Djamila Ribeiro, filósofa e ativista pelos direitos dos negros - Christian Parente/Divulgação
Djamila Ribeiro, filósofa e ativista pelos direitos dos negros Imagem: Christian Parente/Divulgação

Natacha Cortez

Do UOL, em São Paulo

11/11/2017 11h35

Para a mestre em Filosofia e ativista negra Djamila Ribeiro, 37, a acusação de racismo que caiu sobre o âncora da Rede Globo, William Waack, deveria ir além do barulho nas redes sociais e das críticas ao apresentador e servir como ponto de partida para uma discussão ainda mais profunda: o racismo estrutural existente no Brasil.

"Não me interessa meramente a punição do William Waack. Quero discutir por que na Globo há poucos jornalistas negros, por que há pouquíssimos jornalistas negros como âncoras de jornal. Quero discutir por que nas universidades há poucos alunos e professores negros; por que pessoas negras não estão em lugares de poder e privilégio em todos os setores da sociedade."

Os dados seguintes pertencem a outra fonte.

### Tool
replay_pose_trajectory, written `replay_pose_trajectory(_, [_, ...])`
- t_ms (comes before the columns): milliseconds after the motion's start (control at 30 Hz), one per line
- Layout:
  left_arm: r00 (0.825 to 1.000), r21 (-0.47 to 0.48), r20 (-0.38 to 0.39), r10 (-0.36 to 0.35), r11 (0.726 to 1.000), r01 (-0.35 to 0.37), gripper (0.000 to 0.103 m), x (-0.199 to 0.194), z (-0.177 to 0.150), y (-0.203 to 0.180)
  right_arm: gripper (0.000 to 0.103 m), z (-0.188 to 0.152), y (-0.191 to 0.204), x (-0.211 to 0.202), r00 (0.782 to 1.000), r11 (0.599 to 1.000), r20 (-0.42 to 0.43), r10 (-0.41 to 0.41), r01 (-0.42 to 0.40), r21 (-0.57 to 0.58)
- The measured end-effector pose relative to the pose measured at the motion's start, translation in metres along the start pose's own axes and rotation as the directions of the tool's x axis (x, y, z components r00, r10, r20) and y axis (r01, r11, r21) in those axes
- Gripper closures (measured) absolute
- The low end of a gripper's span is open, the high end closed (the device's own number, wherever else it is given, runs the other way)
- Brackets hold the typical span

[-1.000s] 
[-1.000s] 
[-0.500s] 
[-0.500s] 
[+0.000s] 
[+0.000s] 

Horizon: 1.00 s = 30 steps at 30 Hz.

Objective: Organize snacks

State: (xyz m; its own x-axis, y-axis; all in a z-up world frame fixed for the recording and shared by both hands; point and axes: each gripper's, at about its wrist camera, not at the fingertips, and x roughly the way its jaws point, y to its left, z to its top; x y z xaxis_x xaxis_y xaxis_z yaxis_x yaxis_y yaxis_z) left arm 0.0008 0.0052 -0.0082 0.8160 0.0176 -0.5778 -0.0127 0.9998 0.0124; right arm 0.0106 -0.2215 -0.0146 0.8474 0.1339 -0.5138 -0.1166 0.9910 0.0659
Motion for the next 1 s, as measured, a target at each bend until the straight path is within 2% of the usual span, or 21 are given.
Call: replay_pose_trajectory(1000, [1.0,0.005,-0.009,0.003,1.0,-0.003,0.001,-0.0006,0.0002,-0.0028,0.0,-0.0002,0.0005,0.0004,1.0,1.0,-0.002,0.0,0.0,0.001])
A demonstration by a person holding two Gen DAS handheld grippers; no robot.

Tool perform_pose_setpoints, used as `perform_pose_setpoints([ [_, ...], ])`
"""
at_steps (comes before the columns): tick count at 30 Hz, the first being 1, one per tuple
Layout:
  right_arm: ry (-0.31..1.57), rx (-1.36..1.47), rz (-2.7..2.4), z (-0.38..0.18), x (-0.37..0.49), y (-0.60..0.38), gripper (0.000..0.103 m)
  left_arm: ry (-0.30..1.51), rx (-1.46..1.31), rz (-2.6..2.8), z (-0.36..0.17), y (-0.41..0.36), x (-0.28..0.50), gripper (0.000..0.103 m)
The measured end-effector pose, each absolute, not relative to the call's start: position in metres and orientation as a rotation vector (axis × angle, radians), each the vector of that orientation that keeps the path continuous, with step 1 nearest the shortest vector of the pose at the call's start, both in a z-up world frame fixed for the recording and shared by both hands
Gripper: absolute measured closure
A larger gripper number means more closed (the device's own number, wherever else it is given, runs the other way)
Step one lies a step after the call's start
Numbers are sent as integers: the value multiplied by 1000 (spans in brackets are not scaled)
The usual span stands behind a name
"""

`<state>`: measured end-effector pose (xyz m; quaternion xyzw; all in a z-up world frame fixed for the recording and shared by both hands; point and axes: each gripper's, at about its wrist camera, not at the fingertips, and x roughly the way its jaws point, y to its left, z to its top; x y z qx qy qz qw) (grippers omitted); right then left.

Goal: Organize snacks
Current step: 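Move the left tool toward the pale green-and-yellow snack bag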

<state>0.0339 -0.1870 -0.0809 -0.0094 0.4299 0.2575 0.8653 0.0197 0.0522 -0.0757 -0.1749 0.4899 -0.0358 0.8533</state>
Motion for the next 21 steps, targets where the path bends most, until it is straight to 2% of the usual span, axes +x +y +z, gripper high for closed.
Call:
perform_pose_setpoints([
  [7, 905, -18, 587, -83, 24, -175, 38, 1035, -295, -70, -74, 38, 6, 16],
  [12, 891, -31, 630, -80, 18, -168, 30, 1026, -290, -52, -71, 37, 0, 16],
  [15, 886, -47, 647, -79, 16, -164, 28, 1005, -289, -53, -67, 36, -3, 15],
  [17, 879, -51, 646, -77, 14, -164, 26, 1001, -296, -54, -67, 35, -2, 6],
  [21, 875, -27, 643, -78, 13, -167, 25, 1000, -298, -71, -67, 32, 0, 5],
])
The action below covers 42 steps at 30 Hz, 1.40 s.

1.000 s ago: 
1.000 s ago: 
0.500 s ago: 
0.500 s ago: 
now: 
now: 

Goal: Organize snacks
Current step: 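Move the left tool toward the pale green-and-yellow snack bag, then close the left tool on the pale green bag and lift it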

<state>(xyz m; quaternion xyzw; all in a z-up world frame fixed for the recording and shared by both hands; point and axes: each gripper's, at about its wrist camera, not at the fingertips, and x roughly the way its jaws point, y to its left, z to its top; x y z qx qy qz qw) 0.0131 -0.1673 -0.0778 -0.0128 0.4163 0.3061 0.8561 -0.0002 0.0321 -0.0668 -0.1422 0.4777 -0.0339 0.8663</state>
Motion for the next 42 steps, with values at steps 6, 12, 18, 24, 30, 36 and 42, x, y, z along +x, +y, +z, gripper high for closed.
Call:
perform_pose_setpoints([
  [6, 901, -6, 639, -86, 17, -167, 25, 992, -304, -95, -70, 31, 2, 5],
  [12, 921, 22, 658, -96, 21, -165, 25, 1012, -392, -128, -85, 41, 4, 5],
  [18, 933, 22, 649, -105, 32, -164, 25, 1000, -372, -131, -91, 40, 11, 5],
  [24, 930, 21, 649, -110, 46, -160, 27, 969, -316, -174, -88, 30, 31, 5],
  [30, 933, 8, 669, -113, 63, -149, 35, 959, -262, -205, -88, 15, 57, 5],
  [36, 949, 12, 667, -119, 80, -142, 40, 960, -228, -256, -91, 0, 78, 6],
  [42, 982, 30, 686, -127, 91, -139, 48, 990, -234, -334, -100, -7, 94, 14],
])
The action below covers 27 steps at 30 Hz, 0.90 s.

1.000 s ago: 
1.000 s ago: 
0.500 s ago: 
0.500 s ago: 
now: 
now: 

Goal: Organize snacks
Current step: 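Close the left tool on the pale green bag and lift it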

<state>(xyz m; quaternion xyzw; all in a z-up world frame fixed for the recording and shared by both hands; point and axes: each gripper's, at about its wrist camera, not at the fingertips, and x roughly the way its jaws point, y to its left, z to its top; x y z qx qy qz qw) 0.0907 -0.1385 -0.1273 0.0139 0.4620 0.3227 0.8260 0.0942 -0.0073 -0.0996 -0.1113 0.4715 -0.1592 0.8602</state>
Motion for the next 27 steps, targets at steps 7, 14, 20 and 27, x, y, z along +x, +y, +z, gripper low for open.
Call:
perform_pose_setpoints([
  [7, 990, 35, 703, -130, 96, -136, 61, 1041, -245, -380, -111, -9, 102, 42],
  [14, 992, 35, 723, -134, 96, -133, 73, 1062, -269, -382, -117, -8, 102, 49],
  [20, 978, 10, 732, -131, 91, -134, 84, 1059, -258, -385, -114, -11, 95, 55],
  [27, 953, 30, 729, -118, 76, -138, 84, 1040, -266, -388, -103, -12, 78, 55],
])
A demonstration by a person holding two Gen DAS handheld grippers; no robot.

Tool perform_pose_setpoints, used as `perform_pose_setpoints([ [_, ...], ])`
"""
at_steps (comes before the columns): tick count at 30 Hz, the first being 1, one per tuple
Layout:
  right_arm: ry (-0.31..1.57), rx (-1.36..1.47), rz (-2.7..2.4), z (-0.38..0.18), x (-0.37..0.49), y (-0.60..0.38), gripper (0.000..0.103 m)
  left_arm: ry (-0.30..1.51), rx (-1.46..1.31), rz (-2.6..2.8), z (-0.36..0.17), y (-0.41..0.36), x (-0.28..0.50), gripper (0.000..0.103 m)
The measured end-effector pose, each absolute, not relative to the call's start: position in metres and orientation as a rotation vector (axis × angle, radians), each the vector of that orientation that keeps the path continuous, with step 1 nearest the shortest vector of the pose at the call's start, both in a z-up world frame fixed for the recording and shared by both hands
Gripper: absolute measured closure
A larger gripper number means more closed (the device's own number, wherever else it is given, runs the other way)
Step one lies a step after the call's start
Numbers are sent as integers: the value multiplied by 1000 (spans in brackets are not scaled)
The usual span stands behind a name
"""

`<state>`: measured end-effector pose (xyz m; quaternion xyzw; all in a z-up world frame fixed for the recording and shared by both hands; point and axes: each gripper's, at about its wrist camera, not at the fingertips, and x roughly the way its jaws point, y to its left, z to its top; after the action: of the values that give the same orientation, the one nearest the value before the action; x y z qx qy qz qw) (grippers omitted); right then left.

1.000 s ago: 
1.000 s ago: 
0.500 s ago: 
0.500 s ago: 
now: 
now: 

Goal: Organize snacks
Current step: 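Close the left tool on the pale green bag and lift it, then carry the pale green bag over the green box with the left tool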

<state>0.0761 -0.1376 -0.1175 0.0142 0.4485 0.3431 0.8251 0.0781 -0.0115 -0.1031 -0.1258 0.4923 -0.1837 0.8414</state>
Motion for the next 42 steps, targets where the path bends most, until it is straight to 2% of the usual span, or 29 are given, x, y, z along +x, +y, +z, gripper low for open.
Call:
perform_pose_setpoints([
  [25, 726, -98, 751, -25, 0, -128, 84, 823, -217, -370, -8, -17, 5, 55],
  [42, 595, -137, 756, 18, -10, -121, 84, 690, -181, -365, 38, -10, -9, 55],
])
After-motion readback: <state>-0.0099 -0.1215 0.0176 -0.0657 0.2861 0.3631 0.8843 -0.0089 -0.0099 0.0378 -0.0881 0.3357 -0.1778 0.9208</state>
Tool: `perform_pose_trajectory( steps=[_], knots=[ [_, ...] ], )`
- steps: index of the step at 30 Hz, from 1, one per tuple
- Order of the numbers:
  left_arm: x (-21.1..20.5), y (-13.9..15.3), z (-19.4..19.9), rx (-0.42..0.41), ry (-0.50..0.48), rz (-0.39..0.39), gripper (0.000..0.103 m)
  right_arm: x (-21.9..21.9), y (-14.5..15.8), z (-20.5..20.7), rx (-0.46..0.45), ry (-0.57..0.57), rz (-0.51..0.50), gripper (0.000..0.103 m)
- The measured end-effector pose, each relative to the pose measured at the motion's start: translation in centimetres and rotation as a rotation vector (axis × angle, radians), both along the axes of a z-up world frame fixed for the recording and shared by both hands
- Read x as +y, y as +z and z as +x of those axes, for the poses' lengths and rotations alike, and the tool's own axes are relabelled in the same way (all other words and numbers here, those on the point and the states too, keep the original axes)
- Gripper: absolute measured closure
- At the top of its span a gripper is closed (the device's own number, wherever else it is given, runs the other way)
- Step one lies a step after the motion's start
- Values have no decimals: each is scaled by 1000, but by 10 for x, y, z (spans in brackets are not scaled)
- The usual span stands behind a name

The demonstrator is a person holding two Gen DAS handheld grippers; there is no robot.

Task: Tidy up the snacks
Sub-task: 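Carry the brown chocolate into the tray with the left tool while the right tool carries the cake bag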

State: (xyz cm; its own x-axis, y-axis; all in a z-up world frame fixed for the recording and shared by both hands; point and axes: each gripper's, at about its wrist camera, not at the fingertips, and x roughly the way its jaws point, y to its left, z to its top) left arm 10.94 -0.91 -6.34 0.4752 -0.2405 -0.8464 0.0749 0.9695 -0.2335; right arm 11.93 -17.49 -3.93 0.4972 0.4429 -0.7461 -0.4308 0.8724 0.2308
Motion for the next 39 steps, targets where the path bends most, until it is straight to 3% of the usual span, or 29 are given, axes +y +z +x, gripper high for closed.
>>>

Ela ainda explica a importância da autocrítica e reflexão para cada cidadão brasileiro. "Não adianta nada as pessoas apenas se exporem indignadas no Facebook pra mostrar o quanto são críticas e inteiradas no debate e não fazerem nenhum questionamento sobre o racismo que carregam em si. Costumo dizer que no Brasil o racista só se incomoda com o racismo do outro. Ou seja: aponto o dedo pro Waack, mas não discuto por que na minha empresa não há negros, por que na escola do meu filho não há negros, por que meu partido não há negros. Dessa forma, o debate não passa de oportunista e superficial."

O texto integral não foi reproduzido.